--- Provided information Enclosed Below ---
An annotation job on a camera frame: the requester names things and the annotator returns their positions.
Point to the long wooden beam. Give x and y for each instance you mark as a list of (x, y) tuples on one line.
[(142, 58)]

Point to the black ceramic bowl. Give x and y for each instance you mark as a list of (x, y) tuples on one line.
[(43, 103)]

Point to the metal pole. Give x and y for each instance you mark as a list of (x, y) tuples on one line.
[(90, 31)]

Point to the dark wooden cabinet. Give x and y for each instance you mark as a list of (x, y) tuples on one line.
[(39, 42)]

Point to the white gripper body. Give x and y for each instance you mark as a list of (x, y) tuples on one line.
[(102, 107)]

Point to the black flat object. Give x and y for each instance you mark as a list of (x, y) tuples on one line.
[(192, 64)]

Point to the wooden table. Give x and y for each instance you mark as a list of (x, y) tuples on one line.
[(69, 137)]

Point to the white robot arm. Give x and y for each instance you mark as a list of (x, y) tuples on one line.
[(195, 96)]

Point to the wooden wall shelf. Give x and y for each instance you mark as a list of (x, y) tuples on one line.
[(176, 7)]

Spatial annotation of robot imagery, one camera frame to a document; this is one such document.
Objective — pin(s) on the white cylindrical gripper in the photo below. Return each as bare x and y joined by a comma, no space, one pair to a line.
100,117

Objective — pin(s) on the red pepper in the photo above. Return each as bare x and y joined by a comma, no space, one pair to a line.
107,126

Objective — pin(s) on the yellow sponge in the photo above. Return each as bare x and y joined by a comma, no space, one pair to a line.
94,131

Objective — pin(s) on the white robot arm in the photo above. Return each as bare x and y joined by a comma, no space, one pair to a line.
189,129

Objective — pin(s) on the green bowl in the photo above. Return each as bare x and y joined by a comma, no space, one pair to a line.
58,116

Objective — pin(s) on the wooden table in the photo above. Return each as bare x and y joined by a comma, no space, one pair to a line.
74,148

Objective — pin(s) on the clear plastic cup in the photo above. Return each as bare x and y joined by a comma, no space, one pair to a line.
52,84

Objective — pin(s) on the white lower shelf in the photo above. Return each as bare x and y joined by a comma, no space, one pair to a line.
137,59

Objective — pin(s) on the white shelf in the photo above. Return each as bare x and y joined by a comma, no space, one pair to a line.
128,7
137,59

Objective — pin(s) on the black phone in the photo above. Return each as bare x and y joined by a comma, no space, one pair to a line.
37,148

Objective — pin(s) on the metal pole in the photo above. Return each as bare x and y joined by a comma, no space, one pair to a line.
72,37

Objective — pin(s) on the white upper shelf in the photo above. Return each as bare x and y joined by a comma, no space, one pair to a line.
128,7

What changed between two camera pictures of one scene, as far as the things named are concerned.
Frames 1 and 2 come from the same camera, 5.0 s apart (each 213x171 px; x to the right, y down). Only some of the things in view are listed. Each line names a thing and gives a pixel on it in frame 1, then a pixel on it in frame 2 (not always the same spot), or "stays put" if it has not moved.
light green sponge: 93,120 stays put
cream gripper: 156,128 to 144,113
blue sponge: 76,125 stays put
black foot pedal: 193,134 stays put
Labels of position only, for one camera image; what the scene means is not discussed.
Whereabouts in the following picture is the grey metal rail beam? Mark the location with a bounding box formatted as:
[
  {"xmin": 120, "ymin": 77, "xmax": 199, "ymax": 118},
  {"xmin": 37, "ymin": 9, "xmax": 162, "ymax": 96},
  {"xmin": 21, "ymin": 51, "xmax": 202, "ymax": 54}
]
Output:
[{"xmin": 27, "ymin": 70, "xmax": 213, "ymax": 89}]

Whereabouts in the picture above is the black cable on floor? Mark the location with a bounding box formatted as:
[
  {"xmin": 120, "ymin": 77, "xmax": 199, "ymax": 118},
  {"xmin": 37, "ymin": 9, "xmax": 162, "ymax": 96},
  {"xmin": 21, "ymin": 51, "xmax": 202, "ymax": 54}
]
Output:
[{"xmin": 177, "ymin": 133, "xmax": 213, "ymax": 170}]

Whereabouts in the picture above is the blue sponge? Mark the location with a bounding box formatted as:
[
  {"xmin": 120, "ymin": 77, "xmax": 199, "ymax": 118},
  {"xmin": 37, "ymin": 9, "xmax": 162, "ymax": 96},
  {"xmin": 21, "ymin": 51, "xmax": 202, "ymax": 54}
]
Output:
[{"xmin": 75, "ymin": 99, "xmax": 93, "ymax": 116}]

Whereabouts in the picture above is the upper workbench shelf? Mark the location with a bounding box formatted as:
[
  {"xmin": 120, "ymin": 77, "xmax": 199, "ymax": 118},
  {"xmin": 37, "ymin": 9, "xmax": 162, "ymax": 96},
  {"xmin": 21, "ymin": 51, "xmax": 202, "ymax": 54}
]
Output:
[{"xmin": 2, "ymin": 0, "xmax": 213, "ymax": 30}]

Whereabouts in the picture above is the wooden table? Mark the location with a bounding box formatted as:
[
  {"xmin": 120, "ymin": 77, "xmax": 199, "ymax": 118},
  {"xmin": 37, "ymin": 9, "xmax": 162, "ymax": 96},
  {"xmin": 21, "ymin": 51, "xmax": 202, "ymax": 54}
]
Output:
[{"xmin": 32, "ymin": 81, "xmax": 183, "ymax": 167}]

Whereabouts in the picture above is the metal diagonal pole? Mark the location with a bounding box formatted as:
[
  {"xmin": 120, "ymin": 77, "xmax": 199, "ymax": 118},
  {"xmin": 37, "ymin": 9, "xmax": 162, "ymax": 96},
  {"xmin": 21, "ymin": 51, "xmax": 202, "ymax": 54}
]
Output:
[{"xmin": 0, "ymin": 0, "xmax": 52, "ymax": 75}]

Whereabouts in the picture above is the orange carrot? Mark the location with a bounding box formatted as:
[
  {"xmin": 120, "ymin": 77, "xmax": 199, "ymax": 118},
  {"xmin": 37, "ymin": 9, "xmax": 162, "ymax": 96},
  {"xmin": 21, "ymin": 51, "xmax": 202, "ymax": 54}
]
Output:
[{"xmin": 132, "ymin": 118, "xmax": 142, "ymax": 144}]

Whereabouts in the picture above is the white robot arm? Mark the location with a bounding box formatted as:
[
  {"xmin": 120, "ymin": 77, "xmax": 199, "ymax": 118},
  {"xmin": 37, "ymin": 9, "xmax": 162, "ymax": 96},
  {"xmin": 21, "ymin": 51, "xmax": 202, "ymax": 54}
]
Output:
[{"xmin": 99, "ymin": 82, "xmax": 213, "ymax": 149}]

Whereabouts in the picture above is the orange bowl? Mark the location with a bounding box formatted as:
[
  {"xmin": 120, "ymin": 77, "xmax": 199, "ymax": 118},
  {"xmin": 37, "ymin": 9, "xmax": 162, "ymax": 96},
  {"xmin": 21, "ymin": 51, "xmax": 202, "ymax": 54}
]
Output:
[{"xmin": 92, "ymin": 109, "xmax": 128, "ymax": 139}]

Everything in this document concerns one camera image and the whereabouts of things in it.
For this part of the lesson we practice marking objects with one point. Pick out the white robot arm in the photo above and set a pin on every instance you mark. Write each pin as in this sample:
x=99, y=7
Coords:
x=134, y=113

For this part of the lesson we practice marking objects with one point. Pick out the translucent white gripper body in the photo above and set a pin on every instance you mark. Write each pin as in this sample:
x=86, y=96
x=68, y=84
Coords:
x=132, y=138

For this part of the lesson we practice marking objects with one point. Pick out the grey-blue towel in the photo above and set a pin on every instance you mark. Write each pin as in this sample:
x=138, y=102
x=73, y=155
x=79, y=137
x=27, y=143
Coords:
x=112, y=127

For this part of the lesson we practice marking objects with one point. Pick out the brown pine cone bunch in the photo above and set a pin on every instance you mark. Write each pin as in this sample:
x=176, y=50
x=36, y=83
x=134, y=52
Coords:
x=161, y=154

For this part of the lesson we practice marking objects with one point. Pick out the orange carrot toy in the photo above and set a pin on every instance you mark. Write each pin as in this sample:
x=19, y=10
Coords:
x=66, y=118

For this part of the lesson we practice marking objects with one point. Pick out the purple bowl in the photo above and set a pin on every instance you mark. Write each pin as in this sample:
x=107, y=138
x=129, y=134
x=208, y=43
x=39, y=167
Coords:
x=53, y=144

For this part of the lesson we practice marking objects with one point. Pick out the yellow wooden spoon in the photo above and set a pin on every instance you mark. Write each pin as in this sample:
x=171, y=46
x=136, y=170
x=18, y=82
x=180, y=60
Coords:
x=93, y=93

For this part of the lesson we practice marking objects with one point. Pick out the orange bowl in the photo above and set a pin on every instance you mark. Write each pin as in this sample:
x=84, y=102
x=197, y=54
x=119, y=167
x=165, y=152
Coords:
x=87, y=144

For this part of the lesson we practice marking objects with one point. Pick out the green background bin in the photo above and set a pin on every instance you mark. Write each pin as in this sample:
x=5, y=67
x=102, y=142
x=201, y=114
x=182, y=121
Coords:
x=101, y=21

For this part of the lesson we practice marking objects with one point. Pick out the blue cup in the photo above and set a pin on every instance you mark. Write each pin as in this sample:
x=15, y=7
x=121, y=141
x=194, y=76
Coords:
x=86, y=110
--- End of Enclosed Provided information ---
--- Provided information Enclosed Below ---
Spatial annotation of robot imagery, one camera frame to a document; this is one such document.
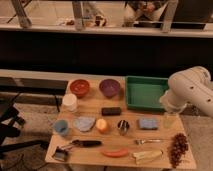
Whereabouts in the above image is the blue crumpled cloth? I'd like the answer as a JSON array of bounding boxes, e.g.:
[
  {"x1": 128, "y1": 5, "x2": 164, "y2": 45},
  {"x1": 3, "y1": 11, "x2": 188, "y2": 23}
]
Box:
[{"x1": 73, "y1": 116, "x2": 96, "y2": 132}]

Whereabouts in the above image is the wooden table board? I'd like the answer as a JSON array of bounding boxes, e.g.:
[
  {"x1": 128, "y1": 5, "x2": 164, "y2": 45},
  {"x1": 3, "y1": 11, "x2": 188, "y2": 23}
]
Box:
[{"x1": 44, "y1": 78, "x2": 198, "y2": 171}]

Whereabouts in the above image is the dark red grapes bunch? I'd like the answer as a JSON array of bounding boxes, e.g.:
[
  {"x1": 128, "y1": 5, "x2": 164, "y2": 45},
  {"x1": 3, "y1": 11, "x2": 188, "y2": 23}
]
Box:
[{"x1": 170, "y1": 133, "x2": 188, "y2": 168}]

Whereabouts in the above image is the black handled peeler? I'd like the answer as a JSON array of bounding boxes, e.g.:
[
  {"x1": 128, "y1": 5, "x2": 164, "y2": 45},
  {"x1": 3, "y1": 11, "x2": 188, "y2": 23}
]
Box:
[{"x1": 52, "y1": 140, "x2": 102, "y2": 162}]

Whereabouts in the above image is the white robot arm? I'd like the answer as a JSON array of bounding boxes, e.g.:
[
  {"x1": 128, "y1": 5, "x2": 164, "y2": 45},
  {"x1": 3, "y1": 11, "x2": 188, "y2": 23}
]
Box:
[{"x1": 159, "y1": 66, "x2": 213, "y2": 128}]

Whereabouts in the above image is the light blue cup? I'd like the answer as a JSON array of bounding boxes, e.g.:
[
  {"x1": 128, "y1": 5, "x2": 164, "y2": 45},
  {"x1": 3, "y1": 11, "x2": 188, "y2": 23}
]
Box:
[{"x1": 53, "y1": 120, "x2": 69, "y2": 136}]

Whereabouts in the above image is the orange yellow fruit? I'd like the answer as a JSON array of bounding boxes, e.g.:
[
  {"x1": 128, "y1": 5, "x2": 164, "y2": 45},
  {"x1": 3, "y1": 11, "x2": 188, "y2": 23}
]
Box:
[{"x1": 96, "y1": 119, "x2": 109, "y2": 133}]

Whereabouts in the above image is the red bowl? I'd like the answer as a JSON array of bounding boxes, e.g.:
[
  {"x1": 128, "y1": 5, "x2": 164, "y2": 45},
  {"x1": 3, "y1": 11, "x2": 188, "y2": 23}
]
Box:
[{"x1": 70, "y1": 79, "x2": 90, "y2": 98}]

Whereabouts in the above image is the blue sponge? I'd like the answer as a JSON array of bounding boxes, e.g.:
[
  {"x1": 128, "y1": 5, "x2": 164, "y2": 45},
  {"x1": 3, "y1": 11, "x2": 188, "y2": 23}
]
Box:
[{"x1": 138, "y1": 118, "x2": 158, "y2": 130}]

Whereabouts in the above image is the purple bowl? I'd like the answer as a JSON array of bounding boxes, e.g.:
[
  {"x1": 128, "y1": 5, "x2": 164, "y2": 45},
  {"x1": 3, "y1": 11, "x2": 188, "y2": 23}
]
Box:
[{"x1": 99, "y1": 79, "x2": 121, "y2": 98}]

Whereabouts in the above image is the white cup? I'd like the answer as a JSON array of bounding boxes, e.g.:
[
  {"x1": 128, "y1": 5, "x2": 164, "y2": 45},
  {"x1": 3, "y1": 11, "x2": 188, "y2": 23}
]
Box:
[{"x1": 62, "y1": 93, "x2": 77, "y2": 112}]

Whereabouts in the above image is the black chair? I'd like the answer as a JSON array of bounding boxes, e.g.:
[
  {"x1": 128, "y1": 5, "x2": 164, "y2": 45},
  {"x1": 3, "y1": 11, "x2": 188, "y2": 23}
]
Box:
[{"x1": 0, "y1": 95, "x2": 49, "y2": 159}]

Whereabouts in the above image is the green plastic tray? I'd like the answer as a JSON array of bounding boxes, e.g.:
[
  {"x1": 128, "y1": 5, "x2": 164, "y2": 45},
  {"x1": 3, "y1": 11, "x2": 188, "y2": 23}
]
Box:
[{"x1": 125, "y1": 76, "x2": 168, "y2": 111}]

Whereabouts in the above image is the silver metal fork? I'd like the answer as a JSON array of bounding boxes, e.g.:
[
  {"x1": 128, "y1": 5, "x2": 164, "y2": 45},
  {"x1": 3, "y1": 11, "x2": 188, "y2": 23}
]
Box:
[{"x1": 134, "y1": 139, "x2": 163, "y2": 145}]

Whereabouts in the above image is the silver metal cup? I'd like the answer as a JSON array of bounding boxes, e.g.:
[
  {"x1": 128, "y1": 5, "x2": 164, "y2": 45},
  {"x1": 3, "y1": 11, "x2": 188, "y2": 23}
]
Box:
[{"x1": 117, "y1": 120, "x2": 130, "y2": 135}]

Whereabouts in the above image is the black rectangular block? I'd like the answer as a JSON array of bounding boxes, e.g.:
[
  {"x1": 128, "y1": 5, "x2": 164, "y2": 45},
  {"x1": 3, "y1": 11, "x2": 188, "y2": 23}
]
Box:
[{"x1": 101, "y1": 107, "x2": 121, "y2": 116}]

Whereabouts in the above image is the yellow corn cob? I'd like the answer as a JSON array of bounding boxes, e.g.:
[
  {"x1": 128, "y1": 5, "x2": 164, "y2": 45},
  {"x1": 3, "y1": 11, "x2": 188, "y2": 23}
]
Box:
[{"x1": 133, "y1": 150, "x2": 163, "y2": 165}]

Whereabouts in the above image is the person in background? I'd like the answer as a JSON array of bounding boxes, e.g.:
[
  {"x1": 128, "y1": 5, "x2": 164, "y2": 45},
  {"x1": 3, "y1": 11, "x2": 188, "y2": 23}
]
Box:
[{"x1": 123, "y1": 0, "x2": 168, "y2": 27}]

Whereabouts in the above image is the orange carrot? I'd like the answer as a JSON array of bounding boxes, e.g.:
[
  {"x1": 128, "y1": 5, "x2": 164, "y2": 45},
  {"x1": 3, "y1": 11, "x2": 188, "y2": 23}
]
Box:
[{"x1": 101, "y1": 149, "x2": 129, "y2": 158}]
--- End of Enclosed Provided information ---
--- Provided information Enclosed Below ---
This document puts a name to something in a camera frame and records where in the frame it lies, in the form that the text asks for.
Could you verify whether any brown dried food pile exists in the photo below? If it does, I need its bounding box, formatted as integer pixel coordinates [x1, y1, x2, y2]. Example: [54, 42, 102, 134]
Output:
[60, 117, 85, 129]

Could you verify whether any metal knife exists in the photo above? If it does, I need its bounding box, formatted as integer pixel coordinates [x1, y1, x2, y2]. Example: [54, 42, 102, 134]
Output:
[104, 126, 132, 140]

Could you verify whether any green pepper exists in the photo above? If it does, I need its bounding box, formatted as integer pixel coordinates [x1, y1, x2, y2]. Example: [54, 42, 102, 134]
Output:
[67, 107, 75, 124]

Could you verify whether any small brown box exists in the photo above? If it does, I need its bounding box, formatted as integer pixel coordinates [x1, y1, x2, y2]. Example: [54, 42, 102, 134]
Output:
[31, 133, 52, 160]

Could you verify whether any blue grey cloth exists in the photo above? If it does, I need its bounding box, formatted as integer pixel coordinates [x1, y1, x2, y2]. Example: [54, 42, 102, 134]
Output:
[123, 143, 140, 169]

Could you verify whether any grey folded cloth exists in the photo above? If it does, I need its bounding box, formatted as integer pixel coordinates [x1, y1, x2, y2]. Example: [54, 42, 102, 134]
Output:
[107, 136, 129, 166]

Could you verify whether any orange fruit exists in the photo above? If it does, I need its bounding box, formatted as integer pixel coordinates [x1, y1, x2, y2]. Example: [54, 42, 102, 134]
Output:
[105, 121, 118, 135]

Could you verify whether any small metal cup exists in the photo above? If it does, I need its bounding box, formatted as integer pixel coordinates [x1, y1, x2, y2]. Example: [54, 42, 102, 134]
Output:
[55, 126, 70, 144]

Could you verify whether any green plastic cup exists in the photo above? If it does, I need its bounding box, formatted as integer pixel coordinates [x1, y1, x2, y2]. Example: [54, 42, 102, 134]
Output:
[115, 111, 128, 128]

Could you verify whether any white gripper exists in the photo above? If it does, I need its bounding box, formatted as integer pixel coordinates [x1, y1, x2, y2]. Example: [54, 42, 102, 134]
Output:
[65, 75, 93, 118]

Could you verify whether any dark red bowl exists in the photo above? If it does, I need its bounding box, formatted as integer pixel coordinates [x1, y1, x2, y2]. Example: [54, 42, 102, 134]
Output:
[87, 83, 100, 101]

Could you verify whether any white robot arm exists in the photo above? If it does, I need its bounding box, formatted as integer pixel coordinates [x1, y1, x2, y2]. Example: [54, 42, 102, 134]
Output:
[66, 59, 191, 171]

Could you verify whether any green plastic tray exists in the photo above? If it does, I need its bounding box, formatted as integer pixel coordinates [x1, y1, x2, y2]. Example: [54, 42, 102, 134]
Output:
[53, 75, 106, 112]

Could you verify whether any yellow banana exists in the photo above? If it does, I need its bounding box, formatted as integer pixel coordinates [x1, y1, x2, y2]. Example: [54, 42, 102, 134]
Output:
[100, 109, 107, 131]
--- End of Enclosed Provided information ---
## Exercise goal
If a line above holds the word "blue", copy it.

## Task result
blue sponge: 76,125 stays put
Whereabouts in the picture above is the blue sponge? Mark the location with a bounding box formatted as:
For this part of the lesson we practice marking objects with one point. Pick out the grey-blue towel in the photo above and set a pin on every instance you mark. Write each pin as in this sample:
For this part of the lesson we practice marking objects with one point. Pick out the blue cup in the photo above and set a pin on every instance you mark. Write each pin as in this sample:
Whereabouts in the above image is the blue crumpled cloth? I'd like the answer as a JSON array of bounding boxes, e.g.:
Whereabouts in the above image is the light blue cup? I'd like the answer as a JSON array of bounding boxes, e.g.:
Whereabouts in the above image is the blue sponge? I'd like the answer as a JSON array of bounding boxes, e.g.:
Could you verify whether any blue grey cloth exists in the photo above? If it does, I need its bounding box, formatted as integer pixel coordinates [x1, y1, x2, y2]. Example: [54, 42, 102, 134]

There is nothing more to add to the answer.